Journal of Applied Statistics ( IF 1.2 ) Pub Date : 2020-12-23 , DOI: 10.1080/02664763.2020.1864816 Fatma Yerlikaya-Özkurt 1 , Pakize Taylan 2 , Müjgan Tez 3
ABSTRACT
A useful model for data analysis is the partially nonlinear model where response variable is represented as the sum of a nonparametric and a parametric component. In this study, we propose a new procedure for estimating the parameters in the partially nonlinear models. Therefore, we consider penalized profile nonlinear least square problem where nonparametric components are expressed as a B-spline basis function, and then estimation problem is expressed in terms of conic quadratic programming which is a continuous optimization problem and solved interior point method.

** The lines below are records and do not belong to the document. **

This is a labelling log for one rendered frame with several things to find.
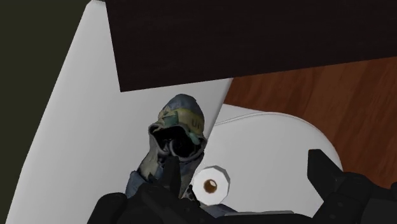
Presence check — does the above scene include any white toilet paper roll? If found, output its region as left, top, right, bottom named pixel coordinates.
left=192, top=165, right=231, bottom=206

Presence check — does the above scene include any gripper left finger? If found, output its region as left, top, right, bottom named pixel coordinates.
left=87, top=155, right=218, bottom=224

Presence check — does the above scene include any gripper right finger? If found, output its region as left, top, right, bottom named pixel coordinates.
left=307, top=148, right=397, bottom=224

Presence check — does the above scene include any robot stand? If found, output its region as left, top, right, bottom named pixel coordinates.
left=104, top=0, right=397, bottom=93

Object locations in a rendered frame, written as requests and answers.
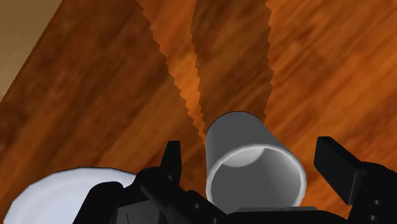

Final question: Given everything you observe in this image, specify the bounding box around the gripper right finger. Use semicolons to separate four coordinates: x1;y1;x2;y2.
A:
313;136;397;224

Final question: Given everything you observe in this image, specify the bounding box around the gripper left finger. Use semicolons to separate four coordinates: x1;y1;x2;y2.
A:
73;140;227;224

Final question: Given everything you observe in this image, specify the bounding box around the grey cup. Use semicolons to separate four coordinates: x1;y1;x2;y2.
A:
204;111;308;215

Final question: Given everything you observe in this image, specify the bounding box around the white plate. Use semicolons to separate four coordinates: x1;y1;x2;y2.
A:
3;167;138;224

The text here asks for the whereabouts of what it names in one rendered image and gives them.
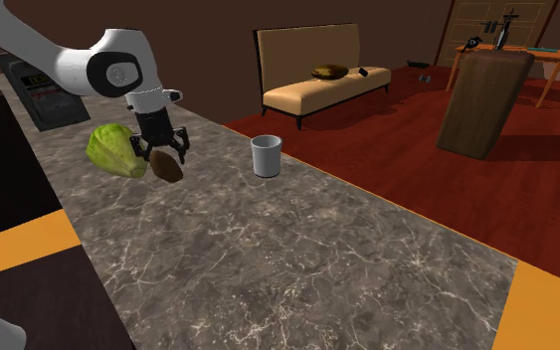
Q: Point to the dark flat appliance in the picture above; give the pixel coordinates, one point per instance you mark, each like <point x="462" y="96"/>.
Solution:
<point x="51" y="104"/>

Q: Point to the orange wooden table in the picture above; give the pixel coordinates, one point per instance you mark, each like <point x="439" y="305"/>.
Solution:
<point x="553" y="54"/>

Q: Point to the green lettuce head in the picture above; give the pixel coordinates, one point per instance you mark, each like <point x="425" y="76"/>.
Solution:
<point x="112" y="150"/>

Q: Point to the brown upright wooden board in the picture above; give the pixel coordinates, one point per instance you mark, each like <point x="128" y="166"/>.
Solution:
<point x="483" y="106"/>

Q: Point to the beige panelled door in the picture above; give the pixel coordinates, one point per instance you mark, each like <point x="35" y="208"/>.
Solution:
<point x="473" y="24"/>

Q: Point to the dark robot stand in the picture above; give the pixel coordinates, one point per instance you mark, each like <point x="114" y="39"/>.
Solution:
<point x="42" y="300"/>

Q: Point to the brown potato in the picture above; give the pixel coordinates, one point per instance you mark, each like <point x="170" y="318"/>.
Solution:
<point x="167" y="167"/>

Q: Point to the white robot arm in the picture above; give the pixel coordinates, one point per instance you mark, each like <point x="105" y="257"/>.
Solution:
<point x="73" y="63"/>

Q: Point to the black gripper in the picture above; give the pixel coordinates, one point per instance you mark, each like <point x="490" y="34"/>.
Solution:
<point x="154" y="127"/>

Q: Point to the beige sofa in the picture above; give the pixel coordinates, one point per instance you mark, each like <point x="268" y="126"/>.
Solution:
<point x="303" y="53"/>

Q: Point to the grey cup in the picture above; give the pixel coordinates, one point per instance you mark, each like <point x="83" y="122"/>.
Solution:
<point x="266" y="160"/>

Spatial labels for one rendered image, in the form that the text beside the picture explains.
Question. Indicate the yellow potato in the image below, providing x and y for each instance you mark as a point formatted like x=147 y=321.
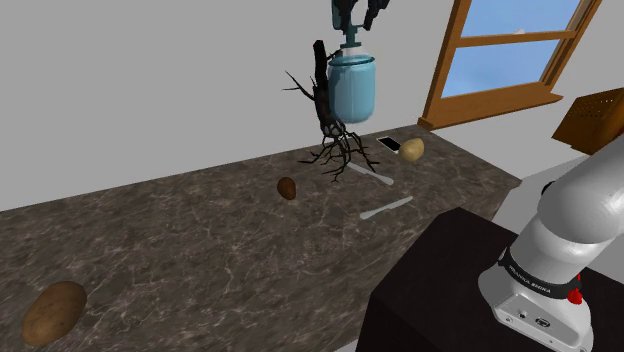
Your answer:
x=412 y=150

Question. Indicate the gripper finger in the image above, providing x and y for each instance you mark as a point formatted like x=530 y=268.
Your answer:
x=350 y=4
x=374 y=12

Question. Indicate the black bare branch with roots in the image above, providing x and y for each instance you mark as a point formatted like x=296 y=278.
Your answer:
x=322 y=92

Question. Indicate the black smartphone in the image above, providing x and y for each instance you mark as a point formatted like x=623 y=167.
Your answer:
x=389 y=144

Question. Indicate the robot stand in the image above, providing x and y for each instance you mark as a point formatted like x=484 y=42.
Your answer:
x=429 y=287

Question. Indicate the large brown potato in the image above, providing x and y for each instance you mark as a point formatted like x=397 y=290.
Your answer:
x=52 y=314

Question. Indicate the small dark brown potato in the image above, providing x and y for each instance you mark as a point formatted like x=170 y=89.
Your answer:
x=286 y=188

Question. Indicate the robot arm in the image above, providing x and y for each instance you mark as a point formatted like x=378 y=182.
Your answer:
x=565 y=229

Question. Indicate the brown wooden box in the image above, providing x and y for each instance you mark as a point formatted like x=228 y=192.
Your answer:
x=592 y=122

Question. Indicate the silver table knife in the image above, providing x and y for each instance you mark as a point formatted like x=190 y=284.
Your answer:
x=385 y=208
x=373 y=174

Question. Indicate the wooden framed window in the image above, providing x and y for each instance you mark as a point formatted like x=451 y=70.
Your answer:
x=492 y=100

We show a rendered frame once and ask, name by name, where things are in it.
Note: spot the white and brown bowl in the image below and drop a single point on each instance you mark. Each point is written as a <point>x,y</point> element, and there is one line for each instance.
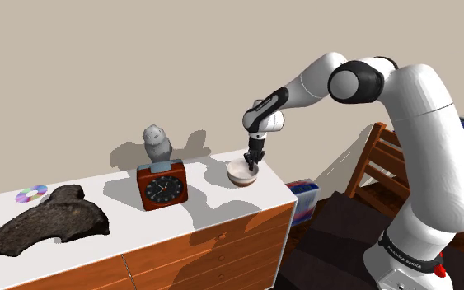
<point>240,175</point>

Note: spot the white-topped wooden chest of drawers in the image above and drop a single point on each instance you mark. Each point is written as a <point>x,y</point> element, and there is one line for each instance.
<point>215,257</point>

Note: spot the red square clock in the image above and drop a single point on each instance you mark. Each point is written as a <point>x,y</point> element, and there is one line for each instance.
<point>162,190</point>

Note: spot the shiny compact disc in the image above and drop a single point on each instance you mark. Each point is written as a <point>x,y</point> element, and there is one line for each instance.
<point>31,193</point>

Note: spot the colourful box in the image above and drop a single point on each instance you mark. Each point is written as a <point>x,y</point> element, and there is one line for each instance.
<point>304,201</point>

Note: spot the grey bust figure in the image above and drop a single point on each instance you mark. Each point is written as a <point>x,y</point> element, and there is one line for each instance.
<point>157,144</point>

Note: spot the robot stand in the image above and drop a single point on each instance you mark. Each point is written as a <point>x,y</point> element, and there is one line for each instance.
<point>336,249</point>

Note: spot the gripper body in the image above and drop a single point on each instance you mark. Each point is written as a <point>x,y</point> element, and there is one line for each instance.
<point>255,149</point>

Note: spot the wooden bed frame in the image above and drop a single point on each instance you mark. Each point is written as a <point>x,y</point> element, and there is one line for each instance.
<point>376,172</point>

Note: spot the dark rough rock slab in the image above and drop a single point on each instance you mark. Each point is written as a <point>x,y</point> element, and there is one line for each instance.
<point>51,223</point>

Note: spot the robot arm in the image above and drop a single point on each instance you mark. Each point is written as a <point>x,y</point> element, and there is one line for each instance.
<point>424,152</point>

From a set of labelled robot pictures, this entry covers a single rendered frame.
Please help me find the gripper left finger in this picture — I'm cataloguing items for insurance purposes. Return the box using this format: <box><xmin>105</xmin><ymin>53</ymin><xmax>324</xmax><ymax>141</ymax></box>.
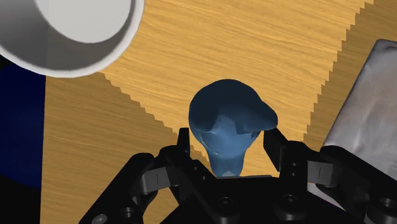
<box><xmin>78</xmin><ymin>127</ymin><xmax>218</xmax><ymax>224</ymax></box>

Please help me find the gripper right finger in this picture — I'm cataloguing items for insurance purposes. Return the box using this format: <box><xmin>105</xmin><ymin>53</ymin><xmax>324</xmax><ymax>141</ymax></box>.
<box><xmin>263</xmin><ymin>127</ymin><xmax>397</xmax><ymax>224</ymax></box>

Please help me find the blue figure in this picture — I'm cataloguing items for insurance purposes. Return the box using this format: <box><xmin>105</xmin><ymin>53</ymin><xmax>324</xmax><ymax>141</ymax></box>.
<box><xmin>188</xmin><ymin>79</ymin><xmax>279</xmax><ymax>178</ymax></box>

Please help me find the grey metal tray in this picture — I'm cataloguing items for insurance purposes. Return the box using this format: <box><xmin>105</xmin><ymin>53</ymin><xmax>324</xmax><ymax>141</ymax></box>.
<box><xmin>308</xmin><ymin>39</ymin><xmax>397</xmax><ymax>209</ymax></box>

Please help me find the white cup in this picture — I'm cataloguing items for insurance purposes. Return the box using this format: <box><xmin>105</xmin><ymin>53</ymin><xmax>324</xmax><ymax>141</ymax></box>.
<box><xmin>0</xmin><ymin>0</ymin><xmax>145</xmax><ymax>79</ymax></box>

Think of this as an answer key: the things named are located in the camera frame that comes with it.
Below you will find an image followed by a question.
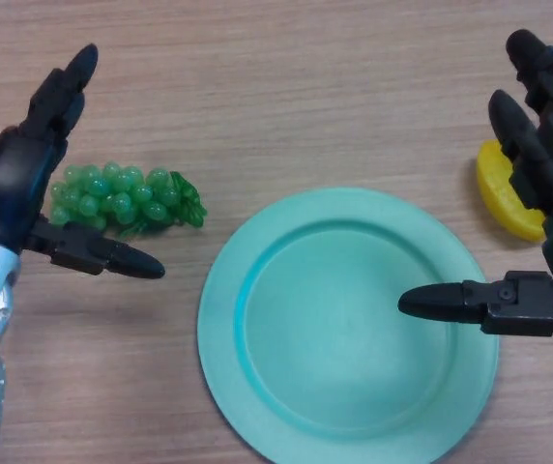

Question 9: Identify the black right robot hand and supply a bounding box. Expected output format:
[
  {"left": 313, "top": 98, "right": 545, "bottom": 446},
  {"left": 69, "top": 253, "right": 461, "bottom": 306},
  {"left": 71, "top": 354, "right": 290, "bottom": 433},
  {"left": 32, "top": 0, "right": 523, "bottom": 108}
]
[{"left": 396, "top": 28, "right": 553, "bottom": 338}]

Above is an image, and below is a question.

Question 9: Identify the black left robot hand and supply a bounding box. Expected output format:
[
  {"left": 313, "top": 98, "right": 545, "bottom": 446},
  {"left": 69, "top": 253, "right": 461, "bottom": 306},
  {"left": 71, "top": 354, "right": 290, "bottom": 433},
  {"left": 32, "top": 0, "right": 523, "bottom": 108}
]
[{"left": 0, "top": 43, "right": 166, "bottom": 280}]

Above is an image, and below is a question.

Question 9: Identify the green grapes bunch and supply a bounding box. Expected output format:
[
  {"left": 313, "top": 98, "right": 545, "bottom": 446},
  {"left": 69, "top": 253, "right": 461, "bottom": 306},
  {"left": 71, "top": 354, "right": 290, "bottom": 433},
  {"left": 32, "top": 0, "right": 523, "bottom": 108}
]
[{"left": 48, "top": 162, "right": 208, "bottom": 239}]

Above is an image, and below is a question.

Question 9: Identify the green round plate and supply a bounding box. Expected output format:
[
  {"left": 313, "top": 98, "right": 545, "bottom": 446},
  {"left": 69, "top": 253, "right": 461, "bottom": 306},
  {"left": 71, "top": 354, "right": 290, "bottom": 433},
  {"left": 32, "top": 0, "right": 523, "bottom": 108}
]
[{"left": 196, "top": 187, "right": 500, "bottom": 464}]

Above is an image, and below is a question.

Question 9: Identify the yellow starfruit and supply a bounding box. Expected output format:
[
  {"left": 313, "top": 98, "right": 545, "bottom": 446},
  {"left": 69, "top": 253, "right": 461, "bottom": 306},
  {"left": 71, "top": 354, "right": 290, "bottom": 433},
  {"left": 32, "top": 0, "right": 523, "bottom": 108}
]
[{"left": 475, "top": 139, "right": 547, "bottom": 243}]

An application study is conducted to evaluate the performance of the proposed method by considering some well-known performance measures. The results are compared against parametric nonlinear model.
中文翻译:
通过连续优化估计部分非线性模型
摘要
一个有用的数据分析模型是部分非线性模型,其中响应变量表示为非参数和参数分量的总和。在这项研究中,我们提出了一种新的方法来估计部分非线性模型中的参数。因此,我们考虑惩罚轮廓非线性最小二乘问题,其中非参数分量表示为B样条基函数,然后估计问题用连续优化问题和求解内点法的二次二次规划表示。通过考虑一些众所周知的性能度量,进行应用研究以评估所提出方法的性能。将结果与参数非线性模型进行比较。